# Dental Spray Results (with pictures!)



## Kaila (Nov 10, 2009)

So I've been carrying out a little experiment for the past few days. Twice a day, per the instructions, I've been using Leba III Dental Spray on Teddy. I got really good results the last time I used it, but I wanted to show the progression on a daily basis from yellow to white teeth. I keep recommending the Leba III Dental Spray to folks here on CP.. but I wanted to back up my opinion with hard evidence. 

Leba III Dog & Cat Dental Spray

My routine is: First thing in the morning I spray Teddy's teeth with the Leba. After waiting at least 30 minutes, I brush his teeth with a toothbrush and water (no dog toothpaste, as it interferes with the spray). In the evening, after he has been done eating for at least 30 minutes, I spray his teeth a second time and then we go to bed.

He gets two sprays a day (no food or water 30 minutes before or after) and his teeth are brushed gently for about a minute with nothing but a toothbrush and water. I take the pictures each morning after his teeth are sprayed the first time and brushed.

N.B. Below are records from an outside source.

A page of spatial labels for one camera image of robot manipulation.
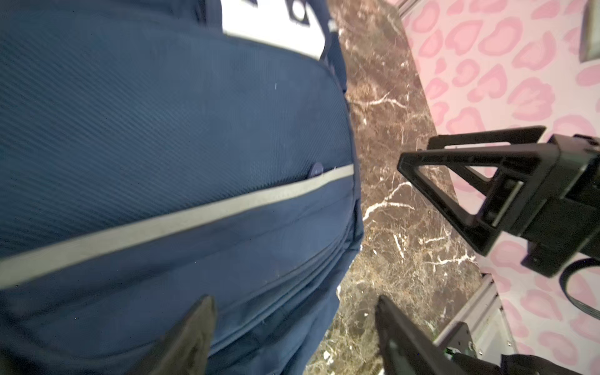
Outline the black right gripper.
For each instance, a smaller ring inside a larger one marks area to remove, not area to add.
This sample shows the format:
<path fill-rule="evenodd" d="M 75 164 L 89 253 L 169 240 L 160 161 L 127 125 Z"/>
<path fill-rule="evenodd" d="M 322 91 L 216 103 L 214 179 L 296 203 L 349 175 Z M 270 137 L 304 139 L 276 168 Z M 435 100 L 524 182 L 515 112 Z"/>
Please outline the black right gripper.
<path fill-rule="evenodd" d="M 405 152 L 398 171 L 448 220 L 475 253 L 486 256 L 504 231 L 528 241 L 521 264 L 551 278 L 582 253 L 599 258 L 599 139 L 556 134 L 544 126 L 433 137 Z M 433 179 L 451 173 L 472 195 L 451 197 Z"/>

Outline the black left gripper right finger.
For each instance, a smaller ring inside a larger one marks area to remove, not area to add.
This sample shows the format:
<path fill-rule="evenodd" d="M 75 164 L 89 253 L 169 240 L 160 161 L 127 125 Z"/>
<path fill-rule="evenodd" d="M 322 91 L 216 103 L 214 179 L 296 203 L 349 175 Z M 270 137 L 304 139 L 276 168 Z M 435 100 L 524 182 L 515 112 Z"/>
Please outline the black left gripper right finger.
<path fill-rule="evenodd" d="M 470 328 L 459 322 L 435 345 L 386 295 L 377 301 L 376 329 L 386 374 L 572 374 L 542 357 L 500 356 L 500 364 L 478 359 Z"/>

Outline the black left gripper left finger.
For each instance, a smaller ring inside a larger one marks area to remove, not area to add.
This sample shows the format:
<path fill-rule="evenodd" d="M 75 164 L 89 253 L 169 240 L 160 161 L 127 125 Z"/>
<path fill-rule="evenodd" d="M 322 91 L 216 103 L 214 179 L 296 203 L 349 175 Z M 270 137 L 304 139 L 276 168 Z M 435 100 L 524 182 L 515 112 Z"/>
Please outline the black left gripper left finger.
<path fill-rule="evenodd" d="M 138 375 L 200 375 L 206 373 L 217 326 L 214 297 L 205 295 L 190 308 L 129 371 Z"/>

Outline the navy blue student backpack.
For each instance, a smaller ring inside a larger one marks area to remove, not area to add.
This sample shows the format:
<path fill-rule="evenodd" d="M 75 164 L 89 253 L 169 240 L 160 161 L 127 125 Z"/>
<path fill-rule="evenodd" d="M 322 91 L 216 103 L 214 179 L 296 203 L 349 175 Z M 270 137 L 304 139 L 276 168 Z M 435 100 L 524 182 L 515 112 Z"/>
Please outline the navy blue student backpack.
<path fill-rule="evenodd" d="M 301 374 L 363 239 L 325 1 L 1 4 L 1 372 Z"/>

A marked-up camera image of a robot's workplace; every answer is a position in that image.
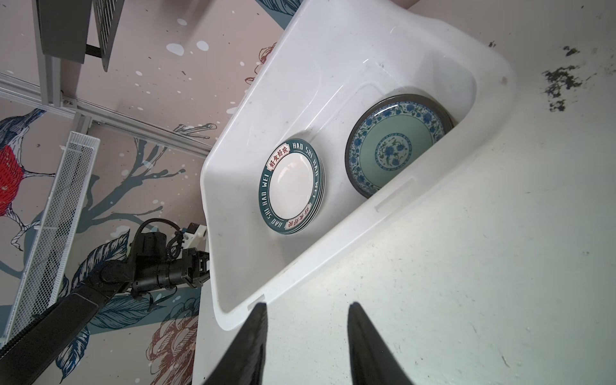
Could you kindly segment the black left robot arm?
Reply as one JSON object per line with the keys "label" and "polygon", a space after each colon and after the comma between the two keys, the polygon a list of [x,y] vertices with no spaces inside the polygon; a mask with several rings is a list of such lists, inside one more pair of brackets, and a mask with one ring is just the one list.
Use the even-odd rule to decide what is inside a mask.
{"label": "black left robot arm", "polygon": [[66,297],[43,311],[1,349],[1,383],[32,384],[114,296],[129,291],[139,298],[181,285],[201,287],[210,279],[210,255],[180,249],[170,259],[165,235],[136,237],[123,260],[104,261]]}

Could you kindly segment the teal patterned small plate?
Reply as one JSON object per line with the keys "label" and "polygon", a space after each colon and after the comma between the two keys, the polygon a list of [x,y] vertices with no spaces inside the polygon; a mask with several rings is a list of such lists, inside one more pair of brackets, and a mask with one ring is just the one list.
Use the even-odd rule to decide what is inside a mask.
{"label": "teal patterned small plate", "polygon": [[376,194],[454,128],[436,101],[417,94],[391,96],[370,107],[348,137],[344,162],[354,189]]}

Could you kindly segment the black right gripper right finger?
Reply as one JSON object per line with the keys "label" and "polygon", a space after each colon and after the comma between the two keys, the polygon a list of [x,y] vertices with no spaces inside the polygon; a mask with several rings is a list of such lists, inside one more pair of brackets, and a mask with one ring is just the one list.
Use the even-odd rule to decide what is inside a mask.
{"label": "black right gripper right finger", "polygon": [[358,302],[349,307],[347,334],[353,384],[413,385]]}

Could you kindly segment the large green rimmed plate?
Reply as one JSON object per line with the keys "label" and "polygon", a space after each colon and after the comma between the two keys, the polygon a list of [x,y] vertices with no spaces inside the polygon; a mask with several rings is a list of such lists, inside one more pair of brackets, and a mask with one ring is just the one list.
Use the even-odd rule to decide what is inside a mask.
{"label": "large green rimmed plate", "polygon": [[296,234],[317,216],[326,176],[316,150],[290,138],[270,154],[261,172],[258,208],[266,225],[282,235]]}

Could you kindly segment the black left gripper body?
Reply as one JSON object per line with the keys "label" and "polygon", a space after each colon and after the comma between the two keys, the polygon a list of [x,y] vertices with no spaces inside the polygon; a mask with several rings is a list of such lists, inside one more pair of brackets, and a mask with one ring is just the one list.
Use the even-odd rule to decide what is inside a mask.
{"label": "black left gripper body", "polygon": [[186,284],[202,287],[210,280],[210,254],[190,248],[182,251],[181,258],[174,262],[173,285]]}

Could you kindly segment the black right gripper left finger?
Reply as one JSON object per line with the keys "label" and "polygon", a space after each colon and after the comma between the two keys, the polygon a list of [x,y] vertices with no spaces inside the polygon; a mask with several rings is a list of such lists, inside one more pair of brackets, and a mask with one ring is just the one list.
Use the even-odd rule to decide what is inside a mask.
{"label": "black right gripper left finger", "polygon": [[205,384],[262,384],[267,333],[267,306],[258,303]]}

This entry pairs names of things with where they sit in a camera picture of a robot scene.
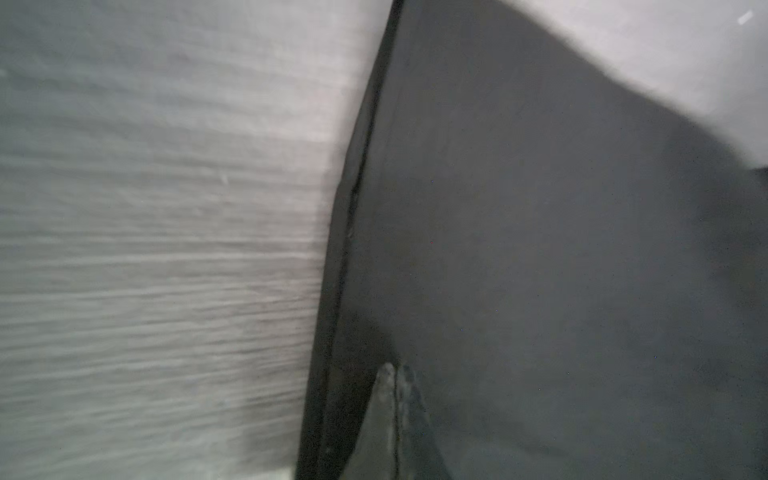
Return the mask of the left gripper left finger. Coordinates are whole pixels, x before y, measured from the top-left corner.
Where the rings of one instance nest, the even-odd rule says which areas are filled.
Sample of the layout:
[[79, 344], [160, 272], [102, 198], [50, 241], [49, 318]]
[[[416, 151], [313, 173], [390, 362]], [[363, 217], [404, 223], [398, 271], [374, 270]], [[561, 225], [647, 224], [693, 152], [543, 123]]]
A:
[[396, 369], [391, 363], [379, 368], [354, 450], [341, 479], [397, 478]]

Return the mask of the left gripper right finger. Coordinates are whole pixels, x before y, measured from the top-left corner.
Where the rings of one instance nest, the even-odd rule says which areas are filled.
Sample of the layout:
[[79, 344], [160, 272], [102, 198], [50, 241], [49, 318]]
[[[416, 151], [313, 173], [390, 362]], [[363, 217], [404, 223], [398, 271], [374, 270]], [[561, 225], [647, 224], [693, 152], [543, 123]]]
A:
[[412, 369], [396, 375], [397, 479], [451, 479], [435, 441], [429, 416]]

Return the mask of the black skirt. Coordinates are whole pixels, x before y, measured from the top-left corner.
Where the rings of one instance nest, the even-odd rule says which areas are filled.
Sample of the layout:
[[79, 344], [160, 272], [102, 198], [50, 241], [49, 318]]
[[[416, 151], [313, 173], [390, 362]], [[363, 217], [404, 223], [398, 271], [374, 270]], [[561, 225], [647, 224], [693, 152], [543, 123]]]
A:
[[396, 1], [333, 205], [295, 475], [412, 369], [451, 479], [763, 479], [767, 187], [498, 1]]

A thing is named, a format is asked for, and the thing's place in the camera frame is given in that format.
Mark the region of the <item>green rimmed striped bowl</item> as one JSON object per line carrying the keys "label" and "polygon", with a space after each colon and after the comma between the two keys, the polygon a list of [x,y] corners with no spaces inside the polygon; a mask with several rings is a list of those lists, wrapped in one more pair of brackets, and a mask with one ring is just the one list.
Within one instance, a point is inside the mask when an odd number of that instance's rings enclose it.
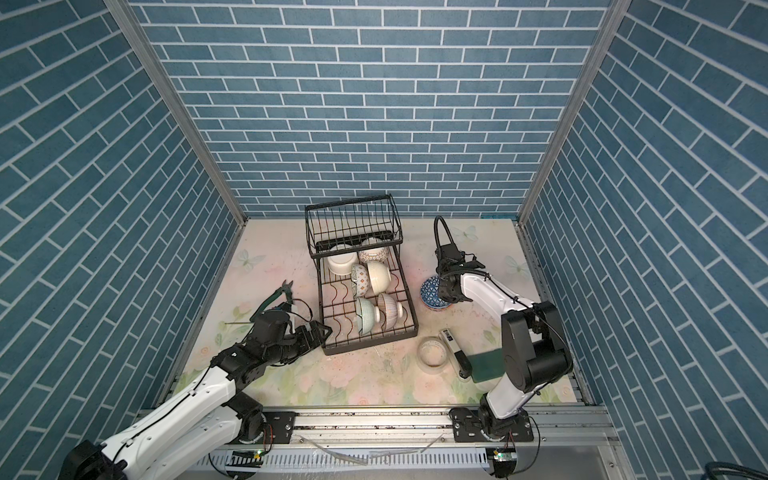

The only real chew he has had is a bully stick and he eats primarily canned food (Weruva).

Tuesday, 12/20/11:
Prior to the first picture being taken, Teddy had been off of the Leba for about 2 weeks. In that time a stinky yellow gunk and brown plaque had accumulated around his gumline. It smelled very sour. You can see the red inflammation around his gumline. His gums bleed easily at this point.









Wednesday, 12/21/11:
After one day of treatment, some of the soft yellow gunk has been scraped away but the hard brown plaque still remains close to the top of the tooth along the gumline. (It's easiest to see on his back molars-- I wish I had taken a better picture of them.)









Thursday, 12/22/11:
After two days of treatment, you can still see the hard brown plaque along the gumline, but the bottom of the tooth is starting to appear whiter.









Friday, 12/23/11:
Finally some of the brown plaque is starting to fade away. His molars are looking a little cleaner too.









Saturday, 12/24/11:
There is very little plaque around his canines and incisors now. His molars are looking cleaner, with the majority of the plaque focused around his gumline and the indentation in the middle of the tooth. His gums are pink instead of red and they no longer bleed when I brush his teeth.









Sunday, 12/25/11:


----------



## 20887 (Mar 16, 2011)

Your photos aren't showing up


----------



## Kaila (Nov 10, 2009)

I'm trying to resize them.  I couldn't tell on Photobucket but apparently three of them are huge!

EDIT: There, they should all be appropriately cropped and resized.


----------



## Kaila (Nov 10, 2009)

I would love to see someone post results for some of the other sprays, like PetzLife.


----------



## Blondie87 (Jan 10, 2011)

We use Petzlife. My girls have nothing on their teeth becase of it. Sometimes they get plaque on their back molar if I skip a couple days... but then I get it right off. 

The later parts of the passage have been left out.